0

I have 2 Python lists of integers. The lists are possibly different sizes. One is a list of indices of all the maxima in a dataset, and the other is a list of indices of all the minima. I want to make a list of consecutive maxes and mins in order, and skipping cases where, say, 2 mins come between 2 maxes.

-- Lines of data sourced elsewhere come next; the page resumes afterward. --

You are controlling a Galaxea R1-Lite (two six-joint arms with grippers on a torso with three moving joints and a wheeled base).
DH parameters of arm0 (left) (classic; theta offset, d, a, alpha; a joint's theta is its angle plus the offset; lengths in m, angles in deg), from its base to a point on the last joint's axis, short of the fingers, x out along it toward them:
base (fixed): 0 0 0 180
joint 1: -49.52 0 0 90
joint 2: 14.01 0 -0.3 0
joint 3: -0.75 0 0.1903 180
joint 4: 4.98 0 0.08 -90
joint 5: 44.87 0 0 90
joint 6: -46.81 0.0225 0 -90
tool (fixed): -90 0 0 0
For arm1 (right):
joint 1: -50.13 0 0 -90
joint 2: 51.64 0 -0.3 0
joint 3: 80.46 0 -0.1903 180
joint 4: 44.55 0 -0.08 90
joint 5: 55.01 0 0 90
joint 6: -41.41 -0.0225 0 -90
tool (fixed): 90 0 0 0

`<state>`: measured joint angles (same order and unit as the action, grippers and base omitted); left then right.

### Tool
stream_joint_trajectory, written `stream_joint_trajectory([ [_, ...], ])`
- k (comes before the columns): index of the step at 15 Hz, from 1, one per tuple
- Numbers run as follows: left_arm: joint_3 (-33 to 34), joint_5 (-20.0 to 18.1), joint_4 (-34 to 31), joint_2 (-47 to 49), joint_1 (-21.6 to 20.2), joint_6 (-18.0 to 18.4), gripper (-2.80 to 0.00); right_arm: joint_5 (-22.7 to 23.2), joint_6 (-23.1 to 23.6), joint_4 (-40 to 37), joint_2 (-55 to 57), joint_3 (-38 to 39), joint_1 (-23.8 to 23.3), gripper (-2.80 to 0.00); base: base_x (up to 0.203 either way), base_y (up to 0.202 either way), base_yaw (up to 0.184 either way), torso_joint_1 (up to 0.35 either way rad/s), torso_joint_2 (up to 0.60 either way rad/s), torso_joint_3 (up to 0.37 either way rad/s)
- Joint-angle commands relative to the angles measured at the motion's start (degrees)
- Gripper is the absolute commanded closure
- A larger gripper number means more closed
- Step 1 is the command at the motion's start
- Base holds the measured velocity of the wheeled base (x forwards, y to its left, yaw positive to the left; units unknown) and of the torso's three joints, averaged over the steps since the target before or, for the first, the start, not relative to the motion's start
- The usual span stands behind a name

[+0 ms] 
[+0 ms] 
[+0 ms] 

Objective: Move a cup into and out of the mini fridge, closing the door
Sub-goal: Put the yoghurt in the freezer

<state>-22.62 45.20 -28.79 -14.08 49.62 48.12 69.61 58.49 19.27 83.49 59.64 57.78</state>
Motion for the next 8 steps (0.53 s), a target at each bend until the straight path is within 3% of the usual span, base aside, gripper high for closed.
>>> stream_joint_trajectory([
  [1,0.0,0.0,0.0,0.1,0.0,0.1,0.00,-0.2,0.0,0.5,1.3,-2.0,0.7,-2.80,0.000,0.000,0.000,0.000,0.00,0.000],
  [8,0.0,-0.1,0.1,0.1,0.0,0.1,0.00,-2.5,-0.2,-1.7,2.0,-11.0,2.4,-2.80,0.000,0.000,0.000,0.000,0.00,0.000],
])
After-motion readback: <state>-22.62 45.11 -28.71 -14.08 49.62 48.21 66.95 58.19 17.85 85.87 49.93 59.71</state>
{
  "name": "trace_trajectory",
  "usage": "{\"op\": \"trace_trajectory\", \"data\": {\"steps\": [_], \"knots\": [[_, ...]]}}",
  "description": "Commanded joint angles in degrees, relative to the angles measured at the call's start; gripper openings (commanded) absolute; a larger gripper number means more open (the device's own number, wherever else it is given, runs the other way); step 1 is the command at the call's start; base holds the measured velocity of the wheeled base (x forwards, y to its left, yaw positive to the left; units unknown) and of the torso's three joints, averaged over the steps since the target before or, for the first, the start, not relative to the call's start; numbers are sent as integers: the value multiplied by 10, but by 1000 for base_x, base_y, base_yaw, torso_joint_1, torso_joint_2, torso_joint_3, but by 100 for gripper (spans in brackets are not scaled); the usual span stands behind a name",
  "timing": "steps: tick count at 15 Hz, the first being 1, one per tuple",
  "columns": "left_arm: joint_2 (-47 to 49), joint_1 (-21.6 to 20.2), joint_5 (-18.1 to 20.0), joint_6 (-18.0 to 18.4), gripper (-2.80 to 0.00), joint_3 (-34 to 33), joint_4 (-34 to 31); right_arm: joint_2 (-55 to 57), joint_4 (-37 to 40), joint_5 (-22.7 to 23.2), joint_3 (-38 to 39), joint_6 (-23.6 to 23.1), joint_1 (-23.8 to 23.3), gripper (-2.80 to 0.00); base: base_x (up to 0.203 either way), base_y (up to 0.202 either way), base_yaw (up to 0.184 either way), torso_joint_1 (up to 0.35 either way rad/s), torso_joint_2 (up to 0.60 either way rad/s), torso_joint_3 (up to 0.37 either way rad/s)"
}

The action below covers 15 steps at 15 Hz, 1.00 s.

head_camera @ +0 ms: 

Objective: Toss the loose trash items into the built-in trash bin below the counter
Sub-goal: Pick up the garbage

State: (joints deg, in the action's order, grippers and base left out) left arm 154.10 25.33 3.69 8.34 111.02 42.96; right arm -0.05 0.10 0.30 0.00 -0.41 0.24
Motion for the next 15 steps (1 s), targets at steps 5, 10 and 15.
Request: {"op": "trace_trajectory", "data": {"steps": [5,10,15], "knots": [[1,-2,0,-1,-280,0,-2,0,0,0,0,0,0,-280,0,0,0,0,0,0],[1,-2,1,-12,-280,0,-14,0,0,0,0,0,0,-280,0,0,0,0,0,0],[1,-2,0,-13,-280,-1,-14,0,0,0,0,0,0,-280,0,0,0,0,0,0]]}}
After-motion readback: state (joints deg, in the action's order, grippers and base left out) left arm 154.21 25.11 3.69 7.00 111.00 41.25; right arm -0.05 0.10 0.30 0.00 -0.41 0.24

Speed matters most, so I'm asking how the following can done most quickly (using Numpy, I assume, a la this answer): What numpy code can make up some_function() below to do this calculation?

>>> min_idx = [1,5,7]
>>> max_idx = [2,4,6,8]
>>> some_function(min_idx, max_idx)
[1, 2, 5, 6, 7, 8]

In the above example, we looked to see which *_idx list started with the lower value and chose it to be "first" (min_idx). From there, we hop back and forth between min_idx and max_idx to pic "the next biggest number":

  1. Start with 1 from min_idx
  2. Look at max_idx to find the first unused number which is larger than 1: 2
  3. Go back to min_idx to find the first unused number which is larger than 2: 5
  4. Again for max_idx: we skip 4 because it's less than 5 and chose 6
  5. continue process until we run out of values in either list.

As another example, for min_idx = [1,3,5,7,21] and max_idx = [4,6,8,50], the expected result is [1,4,5,6,7,8,21,50]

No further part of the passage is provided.